Le musée rouvre après une très longue pause. L’institution possède un double statut particulier. Quelle est sa vocation ?
C’est vrai que c’est l’un des rares musées en France à avoir ce profil : il est à la fois un musée d’entreprise, qui appartient au groupe La Poste, et en même temps agréé « musée de France ». La grande majorité de nos collections appartiennent à l’État. Nous gérons des collections qui sont donc sa propriété et nous le faisons dans le cadre scientifique et culturel qui s’applique à tous les musées de France, avec par exemple une conservatrice en chef du patrimoine. C’est une double appartenance qui n’est pas si fréquente dans le paysage français.
Que trouve-t-on dans les collections ?
Avec 37 000 objets historiques et 800 000 objets philatéliques, le fonds est considérable ! Le musée est d’abord le dépôt légal du timbre. Tous les timbres qui sont émis en France, plus les pièces qui ont participé à leur fabrication, techniques ou artistiques, comme les dessins d’artistes, sont automatiquement versés dans nos fonds. Ce fonds philatélique est de loin le plus important de la collection. Nous détenons aussi plus de 6 000 œuvres d’art moderne et contemporain et un ensemble photographique de plus de 225 000 clichés. Et 200 mètres linéaires d’archives ! C’est un fonds qui évolue avec la société, de plus en plus confronté à la question de la dématérialisation du courrier… Un grand sujet en ce moment.
La nouvelle muséographie est plus moderne, plus interactive… Qu’ont apporté les travaux dans la façon de présenter la collection ?
Dans la nouvelle présentation, 30 % d’objets nouveaux sont montrés, des pièces acquises récemment ou restaurées pendant les travaux, et qui s’ajoutent à celles incontournables que nous montrons dans l’exposition permanente. Pour faire vivre nos objets, nous nous sommes beaucoup appuyés sur des dispositifs numériques et interactifs qui démultiplient les possibilités de comprendre et d’exploiter la collection, la prolongent.
Un niveau entier est consacré aux liens entre La Poste et l’art…
L’un des trois plateaux de l’exposition permanente est baptisé « La Poste, l’art et le timbre » et veut montrer que La Poste se nourrit de l’art contemporain, tout en inspirant les artistes. Le point central est le timbre comme support de la création artistique. La reproduction d’œuvres d’art sur timbre a débuté avec Malraux, qui a voulu au début des années 1960 diffuser des œuvres patrimoniales et artistiques à travers les timbres. En 1974, La Poste décide d’aller plus loin et commande pour la première fois un timbre à un artiste contemporain : Miró, qui crée L’Oiseau postal.

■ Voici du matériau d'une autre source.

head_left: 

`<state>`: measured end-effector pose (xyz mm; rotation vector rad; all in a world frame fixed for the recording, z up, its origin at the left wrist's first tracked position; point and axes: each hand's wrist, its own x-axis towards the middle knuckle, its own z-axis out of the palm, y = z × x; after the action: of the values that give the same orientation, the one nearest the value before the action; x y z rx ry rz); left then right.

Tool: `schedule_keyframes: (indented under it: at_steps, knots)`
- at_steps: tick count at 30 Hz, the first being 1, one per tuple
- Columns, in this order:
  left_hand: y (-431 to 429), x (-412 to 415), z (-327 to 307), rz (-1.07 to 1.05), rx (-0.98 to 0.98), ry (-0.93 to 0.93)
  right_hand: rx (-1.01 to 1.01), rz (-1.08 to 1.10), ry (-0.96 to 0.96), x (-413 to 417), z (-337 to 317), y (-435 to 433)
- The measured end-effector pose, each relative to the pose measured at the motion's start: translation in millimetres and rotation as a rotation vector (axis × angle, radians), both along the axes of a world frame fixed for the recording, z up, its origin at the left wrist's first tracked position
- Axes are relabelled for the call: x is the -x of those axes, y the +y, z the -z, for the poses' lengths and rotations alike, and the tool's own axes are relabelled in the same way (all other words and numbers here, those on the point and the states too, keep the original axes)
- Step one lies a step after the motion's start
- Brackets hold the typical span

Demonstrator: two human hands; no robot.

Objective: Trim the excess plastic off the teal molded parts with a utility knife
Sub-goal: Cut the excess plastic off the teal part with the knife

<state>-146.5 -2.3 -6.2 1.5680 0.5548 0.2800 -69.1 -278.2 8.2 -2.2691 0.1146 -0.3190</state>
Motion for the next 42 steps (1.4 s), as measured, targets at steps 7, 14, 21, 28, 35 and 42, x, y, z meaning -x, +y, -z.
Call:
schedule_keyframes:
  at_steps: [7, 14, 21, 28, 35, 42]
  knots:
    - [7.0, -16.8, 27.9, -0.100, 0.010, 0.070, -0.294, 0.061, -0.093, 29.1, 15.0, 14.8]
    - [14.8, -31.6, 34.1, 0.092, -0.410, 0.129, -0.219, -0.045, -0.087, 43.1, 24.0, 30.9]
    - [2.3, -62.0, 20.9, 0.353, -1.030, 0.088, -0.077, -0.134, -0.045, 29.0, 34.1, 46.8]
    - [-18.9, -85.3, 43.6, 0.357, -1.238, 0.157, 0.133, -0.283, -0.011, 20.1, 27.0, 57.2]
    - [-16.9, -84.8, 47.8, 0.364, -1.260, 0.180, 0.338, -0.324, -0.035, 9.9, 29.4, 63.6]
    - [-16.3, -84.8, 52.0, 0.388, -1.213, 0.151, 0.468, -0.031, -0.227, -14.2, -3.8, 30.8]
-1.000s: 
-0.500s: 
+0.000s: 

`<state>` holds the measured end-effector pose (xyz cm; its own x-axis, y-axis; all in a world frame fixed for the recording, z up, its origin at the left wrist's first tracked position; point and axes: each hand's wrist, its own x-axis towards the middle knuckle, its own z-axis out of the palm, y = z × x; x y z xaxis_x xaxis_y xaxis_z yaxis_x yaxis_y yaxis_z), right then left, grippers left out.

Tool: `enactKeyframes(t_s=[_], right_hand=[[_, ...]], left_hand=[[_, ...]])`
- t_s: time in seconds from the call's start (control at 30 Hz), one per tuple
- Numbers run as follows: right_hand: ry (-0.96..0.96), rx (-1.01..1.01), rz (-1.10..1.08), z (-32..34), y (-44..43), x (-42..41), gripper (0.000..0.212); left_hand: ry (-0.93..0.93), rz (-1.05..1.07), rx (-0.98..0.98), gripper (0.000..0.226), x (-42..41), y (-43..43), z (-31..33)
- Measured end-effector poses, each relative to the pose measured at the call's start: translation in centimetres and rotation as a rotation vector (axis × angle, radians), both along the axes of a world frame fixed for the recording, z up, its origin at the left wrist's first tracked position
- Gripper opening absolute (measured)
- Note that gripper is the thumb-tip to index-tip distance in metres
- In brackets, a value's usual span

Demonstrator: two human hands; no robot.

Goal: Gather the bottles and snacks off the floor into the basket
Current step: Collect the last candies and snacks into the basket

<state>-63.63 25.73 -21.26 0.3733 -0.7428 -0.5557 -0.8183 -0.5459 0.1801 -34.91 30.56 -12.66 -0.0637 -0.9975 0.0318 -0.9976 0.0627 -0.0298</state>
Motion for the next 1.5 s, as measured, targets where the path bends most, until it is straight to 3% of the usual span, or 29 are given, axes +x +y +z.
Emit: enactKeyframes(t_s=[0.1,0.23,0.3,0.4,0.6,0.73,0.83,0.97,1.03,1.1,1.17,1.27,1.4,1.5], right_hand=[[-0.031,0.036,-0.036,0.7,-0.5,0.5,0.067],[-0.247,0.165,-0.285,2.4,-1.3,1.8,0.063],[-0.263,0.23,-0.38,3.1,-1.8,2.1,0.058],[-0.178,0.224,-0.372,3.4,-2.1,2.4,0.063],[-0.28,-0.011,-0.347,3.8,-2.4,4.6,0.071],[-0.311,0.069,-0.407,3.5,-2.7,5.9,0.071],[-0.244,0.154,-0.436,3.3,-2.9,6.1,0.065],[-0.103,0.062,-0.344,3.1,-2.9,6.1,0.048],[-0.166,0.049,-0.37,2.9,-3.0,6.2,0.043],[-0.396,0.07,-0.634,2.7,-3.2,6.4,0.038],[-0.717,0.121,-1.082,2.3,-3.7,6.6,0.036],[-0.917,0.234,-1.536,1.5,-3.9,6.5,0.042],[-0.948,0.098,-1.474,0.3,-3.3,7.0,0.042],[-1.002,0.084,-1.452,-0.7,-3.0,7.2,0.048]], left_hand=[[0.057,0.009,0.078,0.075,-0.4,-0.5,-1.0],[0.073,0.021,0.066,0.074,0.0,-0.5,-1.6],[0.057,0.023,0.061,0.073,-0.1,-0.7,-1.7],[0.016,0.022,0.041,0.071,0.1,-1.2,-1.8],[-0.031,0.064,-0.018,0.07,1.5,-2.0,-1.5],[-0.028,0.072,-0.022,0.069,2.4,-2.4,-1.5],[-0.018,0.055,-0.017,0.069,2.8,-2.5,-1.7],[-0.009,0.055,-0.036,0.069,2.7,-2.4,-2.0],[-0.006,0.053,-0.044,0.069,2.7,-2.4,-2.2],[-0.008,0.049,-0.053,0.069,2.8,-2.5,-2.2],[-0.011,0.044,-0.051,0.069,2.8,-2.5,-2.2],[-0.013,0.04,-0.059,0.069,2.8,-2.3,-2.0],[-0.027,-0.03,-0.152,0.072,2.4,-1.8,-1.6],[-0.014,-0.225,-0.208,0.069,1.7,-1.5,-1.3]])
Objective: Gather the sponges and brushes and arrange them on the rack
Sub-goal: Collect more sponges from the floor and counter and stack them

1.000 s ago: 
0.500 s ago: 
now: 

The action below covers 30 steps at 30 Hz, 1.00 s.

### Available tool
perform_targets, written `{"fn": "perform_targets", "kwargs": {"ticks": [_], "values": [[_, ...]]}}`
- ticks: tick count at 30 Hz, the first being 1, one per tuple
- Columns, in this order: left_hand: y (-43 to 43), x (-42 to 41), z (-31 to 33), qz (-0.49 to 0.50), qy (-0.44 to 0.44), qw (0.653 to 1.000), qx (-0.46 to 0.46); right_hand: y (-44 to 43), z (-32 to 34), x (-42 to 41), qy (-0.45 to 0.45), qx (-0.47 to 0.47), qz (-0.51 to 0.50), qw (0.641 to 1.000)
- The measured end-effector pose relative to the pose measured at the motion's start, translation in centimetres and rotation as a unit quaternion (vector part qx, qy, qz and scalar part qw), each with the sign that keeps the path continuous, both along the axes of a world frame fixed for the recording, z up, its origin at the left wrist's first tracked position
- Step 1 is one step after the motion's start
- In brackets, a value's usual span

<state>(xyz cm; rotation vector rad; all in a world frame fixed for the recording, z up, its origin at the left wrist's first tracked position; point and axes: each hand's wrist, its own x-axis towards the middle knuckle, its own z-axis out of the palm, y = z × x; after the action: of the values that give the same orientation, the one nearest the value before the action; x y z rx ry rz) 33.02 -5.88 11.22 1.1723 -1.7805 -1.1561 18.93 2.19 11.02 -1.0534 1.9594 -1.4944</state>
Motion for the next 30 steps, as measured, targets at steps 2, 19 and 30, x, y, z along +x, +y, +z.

César, Soulages, Zao Wou-Ki lui ont succédé… Jusqu’au timbre de la photographe Valérie Belin, le dernier entré dans les collections.
LA REPRODUCTION D’ŒUVRES D’ART SUR TIMBRE A DÉBUTÉ AVEC MALRAUX AU DÉBUT DES ANNÉES 1960
Les artistes s’inspirent parfois de l’univers de La Poste. Prenons l’exemple du Street Art : la rue est un lieu éminemment postal, avec un mobilier urbain connu de tous, des facteurs qui sont des acteurs de la rue… Ce que nous voulons montrer, c’est que La Poste sait s’adapter au monde actuel. La nouvelle muséographie donne donc plus de place à l’art contemporain. C’est un parti pris assumé, qui tient à cette volonté de dialogue entre l’histoire et la modernité.
Le musée expose aussi du « Mail art »…
En effet, il conserve 5 000 pièces de « Mail art » et 200 œuvres qui relèvent du domaine de « l’art postal ». C’est un courant artistique né au début des années 1960, qui s’empare du support postal, souvent des enveloppes, pour créer. Le Mail art montre que La Poste est une source d’inspiration et un support pour les créateurs. Des artistes inspirés par des objets comme les boîtes aux lettres mais aussi des toiles postales comme Viallat, qui s’en empare dans une de ses séries.
Quels seront les grands axes de la programmation des expositions temporaires ?
L’idée de l’exposition temporaire au musée de La Poste est de puiser dans les collections pour en sortir des pièces rarement montrées ou sous un angle différent, d’ouvrir à d’autres visions. Le curseur va bouger d’une présentation à l’autre. La première exposition pour l’inauguration est fortement axée sur les collections. Mais la prochaine, « Rêver l’univers », en 2020, s’en éloignera plus, avec des œuvres d’une quinzaine d’artistes contemporains comme Félicie d’Estienne d’Orves, Marina Gadonneix, Julien Mauve, Philippe Baudelocque, Emmanuel Régent, Anaïs Tondeur, Jittish Kallat, Patrick Bailly-Maître-Grand ou Dominique Blais.
Musée de La Poste, 34, boulevard de Vaugirard, 75015 Paris.